Maybe as an experiment, let's try to understand each other's positions ITT and not have the same boring old arguments (because they're boring).

Edit - nice discussion everyone, thanks <3. I'm seeing a lot of responses from ML and not many from anarchists, but maybe I'm the only anarchist on this site lol

  • 420blazeit69 [he/him]
    ·
    2 years ago

    As soon as you create institutionalized positions of authority you ensure that they will eventually no longer go to the “the wisest, most knowledgeable, or most capable” but instead to power-seekers

    This is a great anarchist critique of MLism (and basically any institution). I would even add to it -- if you are able to create a legitimate, actual meritocracy, you're likely to get at least a well-intentioned actor who will bend that system back towards something more corruptible if only to keep doing things that may be genuinely good. Over time and personnel changes this could open the door for power-seeking bad actors.

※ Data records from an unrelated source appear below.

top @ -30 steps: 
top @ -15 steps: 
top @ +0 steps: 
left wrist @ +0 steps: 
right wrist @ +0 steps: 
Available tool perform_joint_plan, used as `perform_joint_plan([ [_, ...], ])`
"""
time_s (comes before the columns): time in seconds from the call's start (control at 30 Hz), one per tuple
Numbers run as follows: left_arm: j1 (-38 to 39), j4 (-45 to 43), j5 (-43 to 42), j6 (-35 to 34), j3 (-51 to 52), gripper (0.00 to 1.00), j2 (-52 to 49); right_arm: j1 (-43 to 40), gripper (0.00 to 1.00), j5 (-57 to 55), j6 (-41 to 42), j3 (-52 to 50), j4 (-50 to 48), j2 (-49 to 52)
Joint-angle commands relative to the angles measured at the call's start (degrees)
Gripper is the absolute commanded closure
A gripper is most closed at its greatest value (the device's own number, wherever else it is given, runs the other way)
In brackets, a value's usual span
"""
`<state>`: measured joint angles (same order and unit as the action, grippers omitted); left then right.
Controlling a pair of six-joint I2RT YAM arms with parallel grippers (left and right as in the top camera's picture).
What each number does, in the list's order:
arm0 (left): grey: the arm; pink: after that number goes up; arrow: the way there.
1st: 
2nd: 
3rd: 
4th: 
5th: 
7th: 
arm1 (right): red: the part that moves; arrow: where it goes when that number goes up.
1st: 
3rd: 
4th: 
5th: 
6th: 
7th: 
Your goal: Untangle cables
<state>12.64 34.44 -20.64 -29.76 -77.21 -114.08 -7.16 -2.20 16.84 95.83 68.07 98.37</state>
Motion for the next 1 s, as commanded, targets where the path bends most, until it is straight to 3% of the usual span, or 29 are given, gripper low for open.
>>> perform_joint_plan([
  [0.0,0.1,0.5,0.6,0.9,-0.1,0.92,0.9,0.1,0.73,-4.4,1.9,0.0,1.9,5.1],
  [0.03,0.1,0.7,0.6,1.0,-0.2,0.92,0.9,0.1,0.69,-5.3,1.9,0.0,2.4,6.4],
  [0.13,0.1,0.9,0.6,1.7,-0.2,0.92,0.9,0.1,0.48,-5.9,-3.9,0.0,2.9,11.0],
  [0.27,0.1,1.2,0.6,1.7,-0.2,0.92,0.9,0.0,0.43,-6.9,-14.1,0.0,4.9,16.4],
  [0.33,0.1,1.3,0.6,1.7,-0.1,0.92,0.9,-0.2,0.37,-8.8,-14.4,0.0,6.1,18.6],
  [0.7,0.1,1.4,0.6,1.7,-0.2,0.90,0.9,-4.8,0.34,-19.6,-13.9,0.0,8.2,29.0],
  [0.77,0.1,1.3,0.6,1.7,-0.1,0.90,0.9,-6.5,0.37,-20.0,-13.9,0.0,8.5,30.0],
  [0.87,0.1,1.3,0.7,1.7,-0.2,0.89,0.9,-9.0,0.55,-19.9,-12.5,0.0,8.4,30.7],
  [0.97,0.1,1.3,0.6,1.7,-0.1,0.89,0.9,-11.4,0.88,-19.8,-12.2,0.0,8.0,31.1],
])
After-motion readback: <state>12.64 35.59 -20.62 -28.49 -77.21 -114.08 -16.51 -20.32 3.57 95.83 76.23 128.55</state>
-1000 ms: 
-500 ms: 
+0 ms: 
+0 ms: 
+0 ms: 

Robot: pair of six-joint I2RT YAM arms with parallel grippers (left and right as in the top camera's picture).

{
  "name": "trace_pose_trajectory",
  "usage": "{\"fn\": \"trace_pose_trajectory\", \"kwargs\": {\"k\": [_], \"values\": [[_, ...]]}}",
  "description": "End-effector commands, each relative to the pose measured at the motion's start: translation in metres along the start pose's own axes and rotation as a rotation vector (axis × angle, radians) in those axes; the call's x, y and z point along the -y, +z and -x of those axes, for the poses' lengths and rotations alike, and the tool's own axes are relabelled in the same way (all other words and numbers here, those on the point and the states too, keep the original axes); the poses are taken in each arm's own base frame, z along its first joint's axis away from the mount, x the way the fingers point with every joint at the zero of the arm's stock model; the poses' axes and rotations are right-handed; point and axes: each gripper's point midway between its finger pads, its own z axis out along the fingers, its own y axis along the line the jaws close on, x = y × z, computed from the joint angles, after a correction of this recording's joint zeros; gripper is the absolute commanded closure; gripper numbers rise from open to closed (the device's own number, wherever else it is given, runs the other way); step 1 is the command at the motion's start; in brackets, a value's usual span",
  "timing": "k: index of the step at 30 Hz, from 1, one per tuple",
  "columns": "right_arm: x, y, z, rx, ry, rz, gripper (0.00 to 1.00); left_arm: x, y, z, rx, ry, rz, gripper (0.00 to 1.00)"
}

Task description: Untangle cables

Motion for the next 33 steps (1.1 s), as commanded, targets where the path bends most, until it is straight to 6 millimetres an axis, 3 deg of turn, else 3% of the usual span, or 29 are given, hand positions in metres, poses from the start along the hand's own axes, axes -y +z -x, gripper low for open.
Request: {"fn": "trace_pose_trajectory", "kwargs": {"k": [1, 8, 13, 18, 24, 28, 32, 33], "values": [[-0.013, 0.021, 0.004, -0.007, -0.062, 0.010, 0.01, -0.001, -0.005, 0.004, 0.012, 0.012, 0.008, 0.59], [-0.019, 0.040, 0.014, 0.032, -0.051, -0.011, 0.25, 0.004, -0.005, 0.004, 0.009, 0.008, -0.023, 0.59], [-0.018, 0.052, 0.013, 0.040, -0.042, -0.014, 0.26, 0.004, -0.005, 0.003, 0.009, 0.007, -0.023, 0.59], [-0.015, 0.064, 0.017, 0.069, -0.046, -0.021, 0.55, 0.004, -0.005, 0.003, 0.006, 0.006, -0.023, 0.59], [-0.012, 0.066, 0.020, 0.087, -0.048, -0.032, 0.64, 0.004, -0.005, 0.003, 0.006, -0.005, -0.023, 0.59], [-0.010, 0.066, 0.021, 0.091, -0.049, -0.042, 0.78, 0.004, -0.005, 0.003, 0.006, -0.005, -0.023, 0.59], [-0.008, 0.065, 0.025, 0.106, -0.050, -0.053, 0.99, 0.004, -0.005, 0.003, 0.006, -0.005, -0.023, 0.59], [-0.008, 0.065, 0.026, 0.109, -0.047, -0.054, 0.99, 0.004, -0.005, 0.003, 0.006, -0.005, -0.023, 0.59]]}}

    If we're talking about fundamentally reshaping society, though, I think long-term we could get to a point where a "real" meritocracy could work. You could make leadership positions truly thankless jobs, even at the highest levels (strip away most of the perks, prestige, and little displays of power). You could have qualified people drafted for those jobs for fixed, non-renewable terms. You could have recall votes a possibility for every position, you could have "real" journalism (i.e., not for profit, with access not determined by those in power), you could have a deep cultural taboo against ambition for ambition's sake, you would of course have a much improved education system that among other things swaps capitalist indoctrination for leftist political education.

    "We could run an actually good organization at national or global scale" is not too big of a dream compared to anything else leftists discuss.